Hmm, I'm not sold on that. That "Tones is healthy" and "This apple is healthy" are true two in different senses doesn't suggest to me that there's any matter of totality to consider.

/

By 'analogous predication' you mean as with the Tones/Apple example?

Do you mean that

This apple is healthy
is analogous predication with
Tones is healthy

I do understand that.

So
The animal runs
is analogous predication with
The refrigerator runs

It's sort of like how, as far as I am aware, there is no popular formalization of the distinction between quia vs. propter quid demonstrations (i.e. demonstrating "that something is the case," vs. demonstration "why it is the case.") I don't think most people would deny that they're different (although some would), but rather it seems that the difference should be entirely reliant on the arguments' content, not their form (i.e. an issue of material logic). — Count Timothy von Icarus

I would think
'that it is the case' is a matter of giving an argument
but
'why it is the case' is a matter of exposition, not argument

It's interesting that in mathematics, some people demand to know "Why is that theorem true?" And I can't think of an answer other than "Because there is a valid argument for it from true premises, and here it is ..." That is, I can show you the proof, which, at least for me, does answer "why?". I may be able to give real world examples, and abstract analogies, and point to coherency. But those don't fully answer "why" in the same definitive way that proof does.

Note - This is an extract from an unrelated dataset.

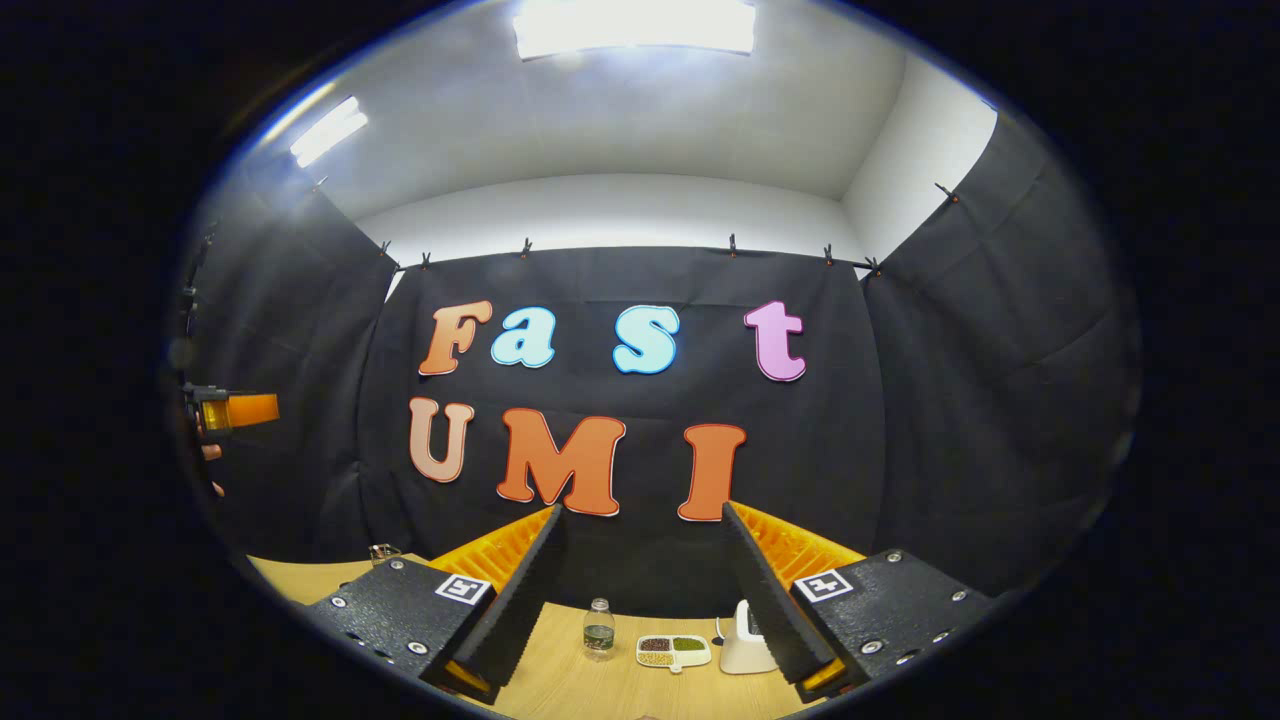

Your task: First push the handle of the pot to place it horizontally, then grasp the pot with both hands and set it on the induction cooktop.

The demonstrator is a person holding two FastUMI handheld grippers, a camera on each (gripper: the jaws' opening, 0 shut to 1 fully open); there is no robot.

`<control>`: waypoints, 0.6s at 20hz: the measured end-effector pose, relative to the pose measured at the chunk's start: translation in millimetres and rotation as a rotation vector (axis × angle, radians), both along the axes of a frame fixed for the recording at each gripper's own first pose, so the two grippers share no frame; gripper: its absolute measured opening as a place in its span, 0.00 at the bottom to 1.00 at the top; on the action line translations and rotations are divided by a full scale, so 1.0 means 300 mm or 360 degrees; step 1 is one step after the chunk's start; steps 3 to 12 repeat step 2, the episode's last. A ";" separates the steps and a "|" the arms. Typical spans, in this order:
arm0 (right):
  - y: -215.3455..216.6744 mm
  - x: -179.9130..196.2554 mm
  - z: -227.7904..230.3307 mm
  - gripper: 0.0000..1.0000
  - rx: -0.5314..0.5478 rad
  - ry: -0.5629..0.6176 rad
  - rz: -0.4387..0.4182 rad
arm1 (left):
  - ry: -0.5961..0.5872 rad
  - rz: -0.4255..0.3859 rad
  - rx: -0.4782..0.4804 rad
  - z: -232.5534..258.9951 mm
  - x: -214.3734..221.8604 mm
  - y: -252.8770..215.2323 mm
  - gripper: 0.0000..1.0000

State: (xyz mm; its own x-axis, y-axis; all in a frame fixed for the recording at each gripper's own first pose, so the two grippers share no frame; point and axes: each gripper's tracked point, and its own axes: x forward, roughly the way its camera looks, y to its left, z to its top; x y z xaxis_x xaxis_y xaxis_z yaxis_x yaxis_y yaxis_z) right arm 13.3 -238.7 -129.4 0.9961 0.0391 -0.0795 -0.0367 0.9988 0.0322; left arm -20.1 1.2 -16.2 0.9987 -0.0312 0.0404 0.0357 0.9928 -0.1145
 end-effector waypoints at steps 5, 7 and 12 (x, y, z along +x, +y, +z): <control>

analogous predication — Count Timothy von Icarus

I don't know what you mean. — TonesInDeepFreeze

Aristotle calls such a thing a "pros hen" homonym.

• Analogy and Analogical Reasoning | SEP
• Medieval Theories of Analogy | SEP

Very good. Thank you.

I can give you a story that comes to mind in which I'd assert something like that -- say I'm commiserating with a coworkers frustration about George not being as reliable as we'd like, even though he's a good enough fellow. — Moliere

Of course, I understand the basis of the sarcasm.

The substitution is there only because the OP starts with A -> ~A and asks for validity, so substitution seems to work as a model for the sarcastic talking. I agree that the person speaking sarcastically does not in any way mean these logical implications, though -- it's only an interpretation of everyday speech to try and give some sense to the original question that's not purely formal. — Moliere

The original post challenges the validity of
A -> ~A
A
therefore ~A

I don't see your substitution capturing irony.

When I say A sarcastically, I mean ~A, of course. And that is equivalent with A -> ~A. But I don't present it like that at all. I just say A and there is an implicit premise that when I say it, I mean its negation. I don't know how even modal logic could capture that. Or maybe, I am saying that A is true in an alternative world and false in the actual world, but even that seems far-flung.

Getting back to @Srap Tasmaner, he's looking for a use of A -> ~A in everyday discourse. I don't think your proposal works, since people don't acutually say things of the form A -> ~A to convey sarcasm. It seems to me that you followed an interesting idea, but it doesn't do the job here.

Though, related to a different kind of formula, people do say things like:

If 'Fear Factor' is great television then I'm the Queen of Roumania.

That is:

If P then Q (where Q is false)

/

And reductio ad absurdum may occur too (aside from mathematics where it is prevalent):

If Jack robbed the store, then has the loot in his car.
He does not have the loot in his car.
So, the claim that Jack robbed the store leads to a contradiction.
So Jack did not rob the store.

Of course, it can also be cast, more tersely, as modus tollens:

If Jack robbed the store, then he has the loot in his car.
He does not have the loot in his car.
So Jack did not rob the store.

I would think
'that it is the case' is a matter of giving an argument
but
'why it is the case' is a matter of exposition, not argument

I think that is likely often true, but it also seems possible in some cases to construct a syllogism that addresses the "why" (as well as syllogisms that do not seems to address it.) Since I just shared some of the relevant sources in another thread I have them on hand:

Knowledge of the fact (quia demonstration) differs from knowledge of the reasoned fact (propter quid demonstrations). [...] You might prove as follows that the planets are near because they do not twinkle: let C be the planets, B not twinkling, A proximity. Then B is predicable of C; for the planets do not twinkle. But A is also predicable of B, since that which does not twinkle is near--we must take this truth as having been reached by induction or sense-perception. Therefore A is a necessary predicate of C; so that we have demonstrated that the planets are near. This syllogism, then, proves not the reasoned fact (propter quid) but only the fact (quia); since they are not near because they do not twinkle, but, because they are near, do not twinkle.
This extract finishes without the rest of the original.